Phejin starts the book precariously with an introduction to the tribe, its history, festivals and feasts. She does not shy away from recounting the ostracism she and her siblings faced at boarding school due to their family background. But a pressing need to preserve her ancestors’ unique tattooing tradition leads her to an inevitable confrontation with their headhunting history. The Konyaks believe that the soul force of a living being lies in its skull. Hence, their practice of head-taking was inextricably linked to power struggles between warring villages. It was also a rite of passage for boys, the number of heads determining an individual’s tattoo designs and, consequently, social status. Once Phejin confronts her demons, she delves deep into disturbing details of ritualistic ceremonies. The book is a gold mine for anyone wanting to study the tribe through an objective lens.
The volume chalks out the different tattoo groups, shen-tu (face tattoo), tangta-tu (body tattoo) and kong-tu (nose tattoo), and their folktales and songs. A tattoo, or tu, was drawn by pricking the skin with a rattan thorn; the pigment used was tree sap known as ying tee collected from the kong tree (red cedar).
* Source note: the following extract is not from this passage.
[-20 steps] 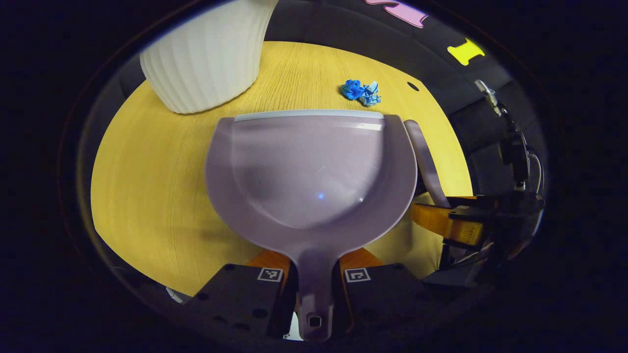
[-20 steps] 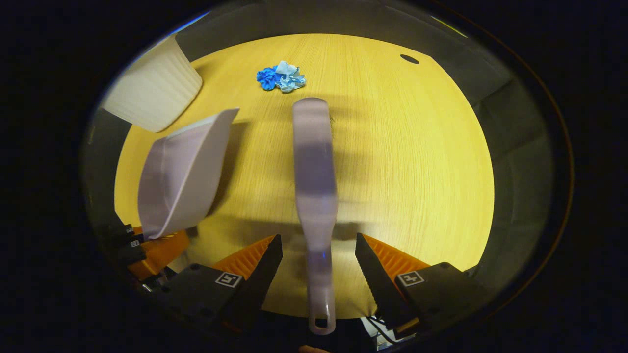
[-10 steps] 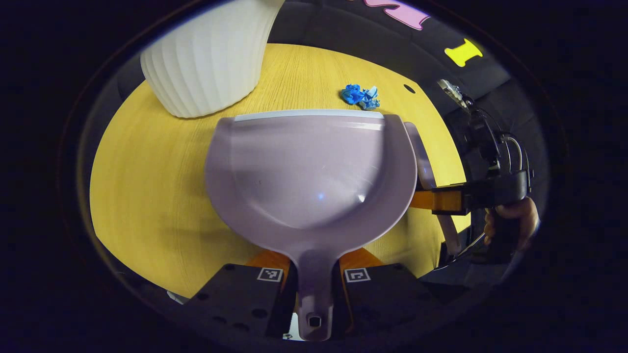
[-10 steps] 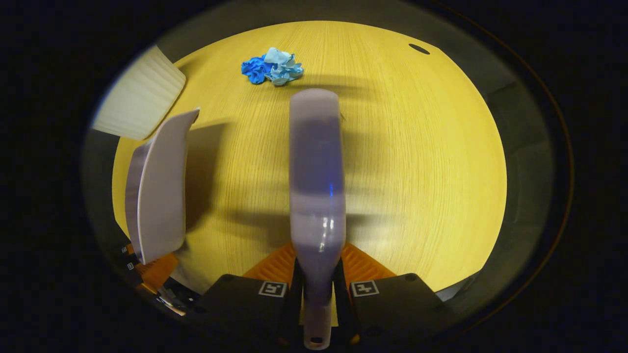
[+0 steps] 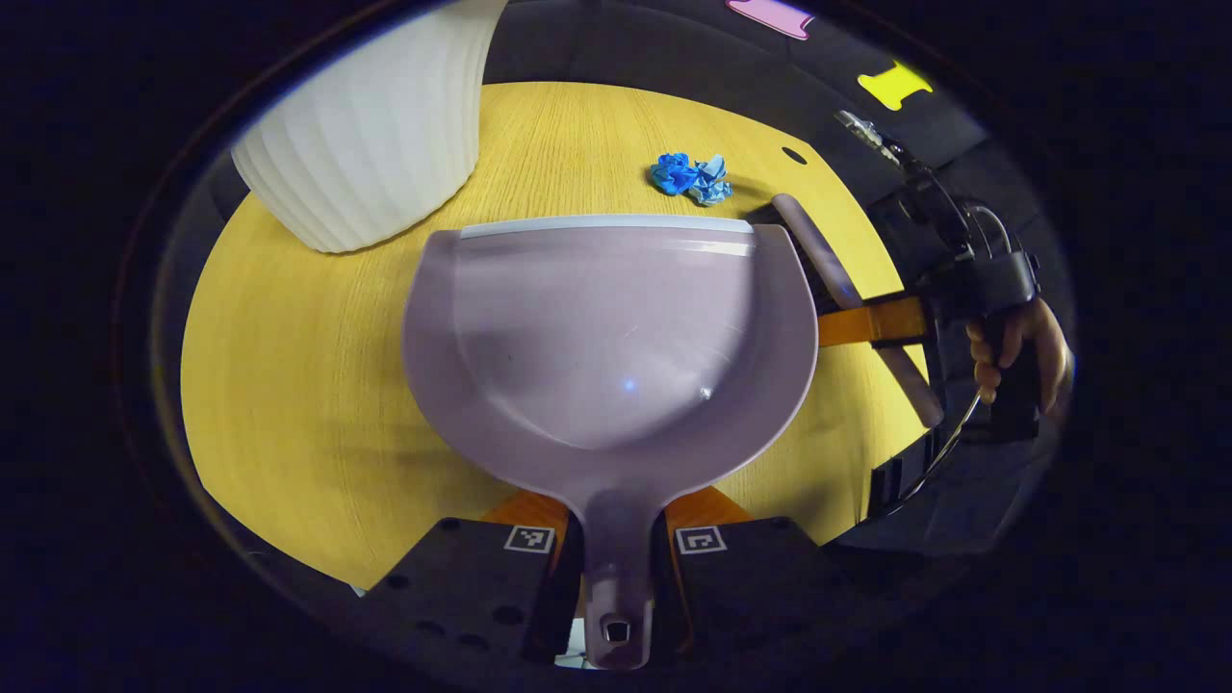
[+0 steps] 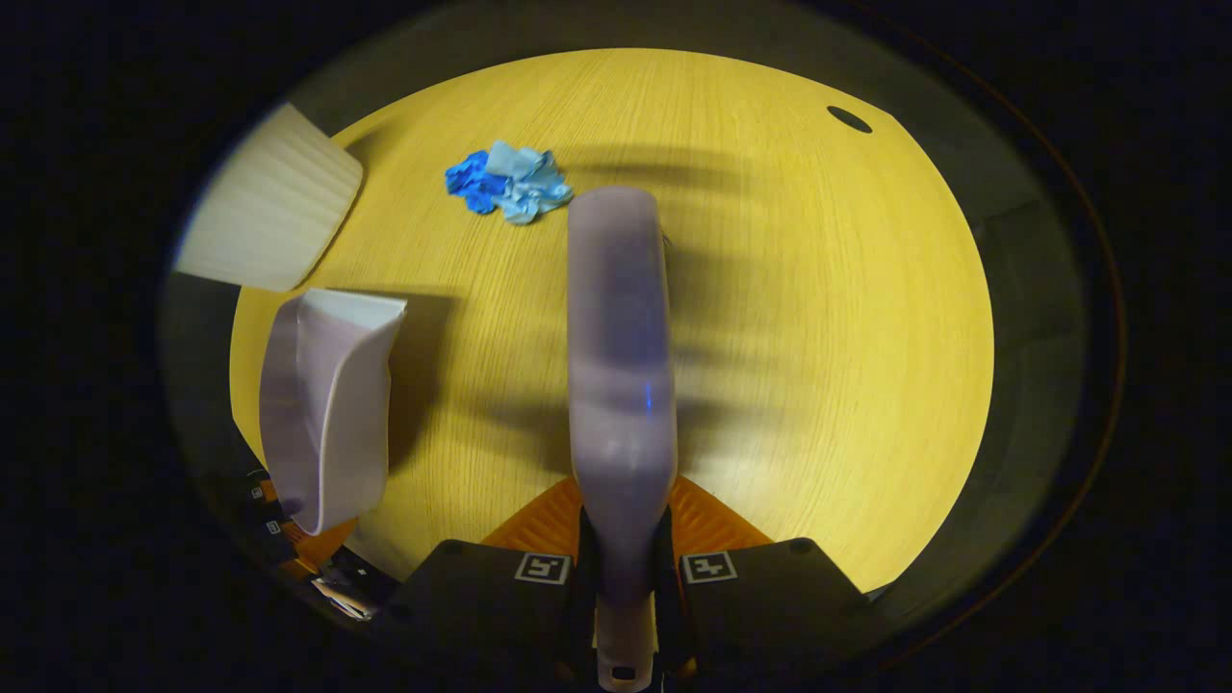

While Phejin dissects the designs and the beliefs behind them in meticulous detail, Peter Bos does a spectacular job of photographing the fading ink under diffused light in the natives’ traditional houses. The haunting pictures alone are worth the cost of the book. The designs are further demystified with illustrations.
Anecdotes add life to the book. A particularly amusing one is that of the powerful Angh Chakwang of Longzang, whose headhunting prowess was such that his whole body had been covered with tattoos. Thus, this angh became the first warrior to get a penis tattoo, a task entrusted to 11 of his 30 wives.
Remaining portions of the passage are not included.